• **Goal of the exercise**
Look through the listing below, and wherever a line has the string "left", pull it out.

• **Collected data**

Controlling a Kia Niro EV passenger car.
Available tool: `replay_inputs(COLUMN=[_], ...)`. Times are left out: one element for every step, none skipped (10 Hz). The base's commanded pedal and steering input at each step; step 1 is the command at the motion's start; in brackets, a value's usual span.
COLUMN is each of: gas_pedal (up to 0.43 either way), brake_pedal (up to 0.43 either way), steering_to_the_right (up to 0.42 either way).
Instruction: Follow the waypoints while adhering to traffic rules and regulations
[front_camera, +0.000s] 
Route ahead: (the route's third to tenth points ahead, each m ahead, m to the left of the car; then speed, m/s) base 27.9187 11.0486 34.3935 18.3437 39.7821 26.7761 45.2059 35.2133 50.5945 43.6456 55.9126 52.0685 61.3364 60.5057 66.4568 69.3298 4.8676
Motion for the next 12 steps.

• **Written solution**
Available tool: `replay_inputs(COLUMN=[_], ...)`. Times are left out: one element for every step, none skipped (10 Hz). The base's commanded pedal and steering input at each step; step 1 is the command at the motion's start; in brackets, a value's usual span.
Route ahead: (the route's third to tenth points ahead, each m ahead, m to the left of the car; then speed, m/s) base 27.9187 11.0486 34.3935 18.3437 39.7821 26.7761 45.2059 35.2133 50.5945 43.6456 55.9126 52.0685 61.3364 60.5057 66.4568 69.3298 4.8676

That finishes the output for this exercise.